Le championnat a par ailleurs réalisé son premier investissement dans un carburant maritime durable, ouvrant la voie à une solution pérenne pour le transport maritime.
Des Grands Prix plus durables
Les opérations sur les circuits deviennent elles aussi plus respectueuses de l’environnement.
Lors de tous les Grands Prix européens de 2025, les paddocks, les voies des stands et les centres techniques ont été alimentés grâce à des solutions énergétiques alternatives utilisant du HVO, de l’énergie solaire et des systèmes de batteries.
Ces mesures ont permis de réduire de 17 % les émissions liées aux opérations de course par Grand Prix, tandis que les promoteurs poursuivent leur transition vers des sources d’énergie renouvelables.
Performance sportive et transition écologique
Le président-directeur général de la Formule 1, Stefano Domenicali, estime que ces résultats démontrent qu’il est possible de concilier développement du championnat et réduction de son impact environnemental.
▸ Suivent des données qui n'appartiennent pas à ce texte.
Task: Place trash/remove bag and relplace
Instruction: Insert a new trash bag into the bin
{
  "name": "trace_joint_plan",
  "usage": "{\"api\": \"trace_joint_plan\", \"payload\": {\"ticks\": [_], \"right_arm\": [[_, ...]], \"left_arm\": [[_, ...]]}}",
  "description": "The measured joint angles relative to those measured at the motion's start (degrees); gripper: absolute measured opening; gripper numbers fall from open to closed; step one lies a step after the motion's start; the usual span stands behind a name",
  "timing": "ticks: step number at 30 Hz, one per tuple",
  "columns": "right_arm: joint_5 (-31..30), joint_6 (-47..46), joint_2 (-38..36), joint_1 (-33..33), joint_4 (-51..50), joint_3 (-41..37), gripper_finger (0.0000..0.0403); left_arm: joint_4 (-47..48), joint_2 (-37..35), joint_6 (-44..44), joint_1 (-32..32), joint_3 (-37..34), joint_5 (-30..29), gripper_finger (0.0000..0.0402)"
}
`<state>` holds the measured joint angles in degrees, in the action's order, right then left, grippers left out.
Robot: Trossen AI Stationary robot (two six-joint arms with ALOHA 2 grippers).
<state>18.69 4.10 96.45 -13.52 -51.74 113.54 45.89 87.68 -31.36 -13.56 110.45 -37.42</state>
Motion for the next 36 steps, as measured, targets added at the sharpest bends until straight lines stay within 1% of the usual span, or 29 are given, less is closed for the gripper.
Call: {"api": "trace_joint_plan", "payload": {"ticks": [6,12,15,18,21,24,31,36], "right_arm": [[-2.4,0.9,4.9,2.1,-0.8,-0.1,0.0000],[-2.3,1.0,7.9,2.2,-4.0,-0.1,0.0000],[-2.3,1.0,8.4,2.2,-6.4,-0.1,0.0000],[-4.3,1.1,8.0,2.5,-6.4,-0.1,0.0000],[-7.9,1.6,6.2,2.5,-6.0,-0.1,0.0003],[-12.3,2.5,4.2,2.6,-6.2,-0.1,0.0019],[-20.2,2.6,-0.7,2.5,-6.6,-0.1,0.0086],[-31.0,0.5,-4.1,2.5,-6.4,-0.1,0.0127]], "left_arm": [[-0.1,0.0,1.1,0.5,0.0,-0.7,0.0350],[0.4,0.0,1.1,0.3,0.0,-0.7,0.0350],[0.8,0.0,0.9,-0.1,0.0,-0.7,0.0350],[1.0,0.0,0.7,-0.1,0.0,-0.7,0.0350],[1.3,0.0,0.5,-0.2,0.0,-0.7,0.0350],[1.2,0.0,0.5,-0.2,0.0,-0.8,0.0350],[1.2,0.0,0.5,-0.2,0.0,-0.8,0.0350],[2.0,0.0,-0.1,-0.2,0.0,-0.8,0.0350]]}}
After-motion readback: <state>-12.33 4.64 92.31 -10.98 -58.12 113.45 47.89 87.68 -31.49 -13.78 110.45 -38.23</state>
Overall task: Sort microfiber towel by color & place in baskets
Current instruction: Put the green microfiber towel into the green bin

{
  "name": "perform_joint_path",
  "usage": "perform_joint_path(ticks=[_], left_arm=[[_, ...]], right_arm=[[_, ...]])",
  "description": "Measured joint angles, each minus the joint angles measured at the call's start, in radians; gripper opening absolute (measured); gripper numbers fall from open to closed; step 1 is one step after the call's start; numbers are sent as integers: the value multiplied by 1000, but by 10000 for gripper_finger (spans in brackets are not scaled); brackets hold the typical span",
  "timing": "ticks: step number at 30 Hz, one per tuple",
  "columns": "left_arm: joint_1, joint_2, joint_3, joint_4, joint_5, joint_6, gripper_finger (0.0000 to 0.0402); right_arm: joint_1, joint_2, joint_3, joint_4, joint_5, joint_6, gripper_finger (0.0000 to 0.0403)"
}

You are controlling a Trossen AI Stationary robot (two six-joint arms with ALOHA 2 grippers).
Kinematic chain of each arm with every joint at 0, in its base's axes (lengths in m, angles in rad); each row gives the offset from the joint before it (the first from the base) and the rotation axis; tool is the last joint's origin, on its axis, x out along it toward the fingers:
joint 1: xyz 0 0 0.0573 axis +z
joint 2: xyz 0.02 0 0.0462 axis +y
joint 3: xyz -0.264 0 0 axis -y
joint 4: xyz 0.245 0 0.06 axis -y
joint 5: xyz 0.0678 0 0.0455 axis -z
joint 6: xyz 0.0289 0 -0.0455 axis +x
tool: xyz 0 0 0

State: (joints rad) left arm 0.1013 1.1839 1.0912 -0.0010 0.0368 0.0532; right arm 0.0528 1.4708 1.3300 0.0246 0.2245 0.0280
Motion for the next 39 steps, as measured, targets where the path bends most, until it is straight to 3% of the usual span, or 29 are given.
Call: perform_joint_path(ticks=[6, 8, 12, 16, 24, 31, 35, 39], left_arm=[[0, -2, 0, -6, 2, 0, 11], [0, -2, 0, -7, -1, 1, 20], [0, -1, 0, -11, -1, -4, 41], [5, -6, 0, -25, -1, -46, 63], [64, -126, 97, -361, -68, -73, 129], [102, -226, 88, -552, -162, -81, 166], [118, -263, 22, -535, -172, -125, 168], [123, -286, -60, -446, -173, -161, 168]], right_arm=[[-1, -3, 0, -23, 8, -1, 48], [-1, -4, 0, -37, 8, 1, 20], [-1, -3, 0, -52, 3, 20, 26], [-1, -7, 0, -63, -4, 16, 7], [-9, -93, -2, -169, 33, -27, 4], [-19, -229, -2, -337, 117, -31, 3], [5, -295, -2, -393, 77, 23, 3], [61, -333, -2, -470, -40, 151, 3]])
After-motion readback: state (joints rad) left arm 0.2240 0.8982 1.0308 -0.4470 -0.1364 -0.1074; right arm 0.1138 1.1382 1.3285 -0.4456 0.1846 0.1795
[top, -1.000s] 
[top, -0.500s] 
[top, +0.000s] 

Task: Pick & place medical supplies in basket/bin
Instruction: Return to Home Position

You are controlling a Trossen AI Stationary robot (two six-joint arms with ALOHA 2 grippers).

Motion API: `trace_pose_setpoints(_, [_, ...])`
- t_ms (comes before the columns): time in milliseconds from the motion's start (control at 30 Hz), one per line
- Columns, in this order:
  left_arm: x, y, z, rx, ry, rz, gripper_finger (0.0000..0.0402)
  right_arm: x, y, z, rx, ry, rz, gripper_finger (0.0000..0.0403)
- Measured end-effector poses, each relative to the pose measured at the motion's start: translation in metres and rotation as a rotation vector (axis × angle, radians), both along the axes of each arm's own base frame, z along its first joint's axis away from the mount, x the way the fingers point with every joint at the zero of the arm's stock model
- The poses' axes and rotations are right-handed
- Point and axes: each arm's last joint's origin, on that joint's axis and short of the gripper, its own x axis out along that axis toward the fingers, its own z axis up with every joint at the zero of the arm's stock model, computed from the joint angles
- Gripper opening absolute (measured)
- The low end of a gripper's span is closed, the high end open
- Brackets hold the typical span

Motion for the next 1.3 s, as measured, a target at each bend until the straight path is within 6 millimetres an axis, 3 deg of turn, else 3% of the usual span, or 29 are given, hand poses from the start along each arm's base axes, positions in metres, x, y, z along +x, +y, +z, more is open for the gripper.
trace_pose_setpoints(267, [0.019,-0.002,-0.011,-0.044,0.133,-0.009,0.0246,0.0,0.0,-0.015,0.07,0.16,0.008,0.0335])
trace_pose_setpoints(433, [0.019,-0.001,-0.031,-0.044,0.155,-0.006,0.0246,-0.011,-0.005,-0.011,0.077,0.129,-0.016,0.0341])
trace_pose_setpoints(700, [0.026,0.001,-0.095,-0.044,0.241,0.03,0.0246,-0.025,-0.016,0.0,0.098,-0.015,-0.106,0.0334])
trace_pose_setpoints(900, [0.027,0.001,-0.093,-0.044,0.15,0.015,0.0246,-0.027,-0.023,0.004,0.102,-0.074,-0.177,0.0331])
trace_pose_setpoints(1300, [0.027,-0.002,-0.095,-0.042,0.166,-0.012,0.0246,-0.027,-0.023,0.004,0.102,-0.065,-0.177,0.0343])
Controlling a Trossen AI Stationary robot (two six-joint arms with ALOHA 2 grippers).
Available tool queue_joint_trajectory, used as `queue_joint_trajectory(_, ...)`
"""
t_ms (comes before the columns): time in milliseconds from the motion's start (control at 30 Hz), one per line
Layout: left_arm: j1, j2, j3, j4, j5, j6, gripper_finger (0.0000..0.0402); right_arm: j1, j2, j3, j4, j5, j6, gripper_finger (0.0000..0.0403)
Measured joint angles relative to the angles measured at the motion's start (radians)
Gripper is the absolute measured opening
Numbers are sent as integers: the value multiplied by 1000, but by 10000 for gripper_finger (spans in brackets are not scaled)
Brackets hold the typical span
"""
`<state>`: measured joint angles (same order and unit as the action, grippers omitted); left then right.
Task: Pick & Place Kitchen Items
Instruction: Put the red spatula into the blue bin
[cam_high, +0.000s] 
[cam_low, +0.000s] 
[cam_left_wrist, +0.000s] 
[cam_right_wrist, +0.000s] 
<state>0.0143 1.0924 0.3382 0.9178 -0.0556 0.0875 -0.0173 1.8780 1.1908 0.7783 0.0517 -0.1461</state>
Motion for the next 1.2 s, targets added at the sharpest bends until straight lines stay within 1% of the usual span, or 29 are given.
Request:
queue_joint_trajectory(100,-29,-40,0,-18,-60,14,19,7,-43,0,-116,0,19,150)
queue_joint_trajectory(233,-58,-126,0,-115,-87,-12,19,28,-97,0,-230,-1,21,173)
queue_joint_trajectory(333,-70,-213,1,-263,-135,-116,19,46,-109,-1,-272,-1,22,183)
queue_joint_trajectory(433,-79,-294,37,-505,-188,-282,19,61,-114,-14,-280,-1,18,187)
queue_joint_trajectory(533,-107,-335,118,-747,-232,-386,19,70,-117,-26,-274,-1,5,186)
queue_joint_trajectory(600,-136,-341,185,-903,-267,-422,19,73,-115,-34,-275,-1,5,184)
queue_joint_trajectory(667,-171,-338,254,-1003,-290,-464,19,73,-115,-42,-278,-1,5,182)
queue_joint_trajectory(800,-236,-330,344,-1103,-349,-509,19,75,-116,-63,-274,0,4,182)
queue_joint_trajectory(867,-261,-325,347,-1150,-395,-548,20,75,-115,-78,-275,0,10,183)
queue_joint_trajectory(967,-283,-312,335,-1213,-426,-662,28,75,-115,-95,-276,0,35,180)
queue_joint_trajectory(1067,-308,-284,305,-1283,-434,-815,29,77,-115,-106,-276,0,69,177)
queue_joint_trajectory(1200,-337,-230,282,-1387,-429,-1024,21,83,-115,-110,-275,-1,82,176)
La discipline continue d’élargir son audience mondiale tout en réduisant ses émissions grâce à l’optimisation du calendrier, aux carburants durables et à une logistique plus performante.
De son côté, Ellen Jones, responsable ESG de la Formule 1, rappelle que la durabilité guide désormais l’ensemble des décisions du championnat, du transport du matériel à l’alimentation énergétique des infrastructures.
Elle souligne également que le Future Race Operations Programme et la réorganisation du calendrier à partir de 2026 permettront d’accélérer encore les réductions d’émissions.
Un modèle pour le sport mondial
Souvent critiquée pour l’impact environnemental d’un championnat organisé aux quatre coins du monde, la Formule 1 démontre aujourd’hui qu’une réduction significative des émissions est possible sans renoncer à sa dimension internationale.
Plutôt que de s’appuyer uniquement sur des mécanismes de compensation carbone, la discipline privilégie des changements structurels : carburants durables, logistique optimisée et énergies bas carbone.
À quatre ans de son objectif de 2030, la Formule 1 semble ainsi confirmer sa trajectoire vers l’un des engagements climatiques les plus ambitieux du sport mondial.